About this exercise —
For this exercise, output every line of the data as it stands.

Exercise data —
________________________

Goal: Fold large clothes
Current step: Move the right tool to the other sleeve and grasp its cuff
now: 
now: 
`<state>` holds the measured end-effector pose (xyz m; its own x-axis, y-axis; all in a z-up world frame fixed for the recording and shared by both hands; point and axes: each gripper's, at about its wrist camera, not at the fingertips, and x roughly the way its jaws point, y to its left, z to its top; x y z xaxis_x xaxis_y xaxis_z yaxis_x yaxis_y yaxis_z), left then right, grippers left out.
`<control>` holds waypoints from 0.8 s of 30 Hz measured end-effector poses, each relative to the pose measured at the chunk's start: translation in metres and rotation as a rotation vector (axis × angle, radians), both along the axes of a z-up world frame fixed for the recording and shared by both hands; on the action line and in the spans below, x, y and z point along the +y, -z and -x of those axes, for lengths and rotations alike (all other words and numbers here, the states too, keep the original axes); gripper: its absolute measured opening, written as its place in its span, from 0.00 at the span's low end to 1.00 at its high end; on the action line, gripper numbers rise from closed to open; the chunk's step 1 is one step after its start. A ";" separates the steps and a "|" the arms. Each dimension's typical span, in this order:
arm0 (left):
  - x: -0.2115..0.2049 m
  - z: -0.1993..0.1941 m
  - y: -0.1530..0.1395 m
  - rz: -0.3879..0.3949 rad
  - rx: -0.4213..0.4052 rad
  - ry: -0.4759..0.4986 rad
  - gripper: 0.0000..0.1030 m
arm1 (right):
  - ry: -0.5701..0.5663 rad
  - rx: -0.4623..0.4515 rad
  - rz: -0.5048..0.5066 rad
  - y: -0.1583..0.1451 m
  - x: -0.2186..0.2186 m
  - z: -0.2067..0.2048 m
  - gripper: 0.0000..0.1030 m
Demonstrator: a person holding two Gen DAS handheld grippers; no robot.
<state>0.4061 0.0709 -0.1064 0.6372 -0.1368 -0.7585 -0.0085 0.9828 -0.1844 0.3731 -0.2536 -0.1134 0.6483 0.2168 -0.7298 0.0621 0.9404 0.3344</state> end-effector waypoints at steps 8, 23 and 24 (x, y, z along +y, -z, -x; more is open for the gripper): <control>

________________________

Finished exercise —
Goal: Fold large clothes
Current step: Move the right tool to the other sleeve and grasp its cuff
now: 
now: 
`<state>` holds the measured end-effector pose (xyz m; its own x-axis, y-axis; all in a z-up world frame fixed for the recording and shared by both hands; point and axes: each gripper's, at about its wrist camera, not at the fingertips, and x roughly the way its jaws point, y to its left, z to its top; x y z xaxis_x xaxis_y xaxis_z yaxis_x yaxis_y yaxis_z), left then right, grippers left out.
`<control>` holds waypoints from 0.8 s of 30 Hz measured end-effector poses, each relative to the pose measured at the chunk's start: translation in metres and rotation as a rotation vector (axis × angle, radians), both along the axes of a z-up world frame fixed for the recording and shared by both hands; on the action line and in the spans below, x, y and z point along the +y, -z and -x of those axes, for lengths and rotations alike (all other words and numbers here, the states too, keep the original axes); gripper: its absolute measured opening, written as its place in its span, from 0.00 at the span's low end to 1.00 at its high end; on the action line, gripper numbers rise from closed to open; the chunk's step 1 is one step after its start. A ";" separates the steps and a "|" the arms. Each dimension's typical span, in this order:
arm0 (left):
  - x: -0.2115..0.2049 m
  - z: -0.1993..0.1941 m
  - y: -0.1530..0.1395 m
  - rz: -0.3879..0.3949 rad
  - rx: -0.4213..0.4052 rad
  - ry: -0.4759..0.4986 rad
  - gripper: 0.0000..0.1030 m
arm1 (right):
  - ry: -0.5701..0.5663 rad
  - rx: -0.4623..0.4515 rad
  - rz: -0.5048..0.5066 rad
  - y: -0.1583..0.1451 m
  - x: -0.2186..0.2186 m
  - z: -0.2067..0.2048 m
  - gripper: 0.0000..0.1030 m
Demonstrator: a person holding two Gen DAS handheld grippers; no robot.
<state>0.4061 0.0709 -0.1064 0.6372 -0.1368 -0.7585 -0.0085 0.9828 -0.1844 0.3731 -0.2536 -0.1134 0.6483 0.2168 -0.7298 0.0621 0.9404 0.3344</state> end-effector waypoints at steps 8, 23 and 24 (x, y, z along +y, -z, -x; more is open for the gripper): <control>

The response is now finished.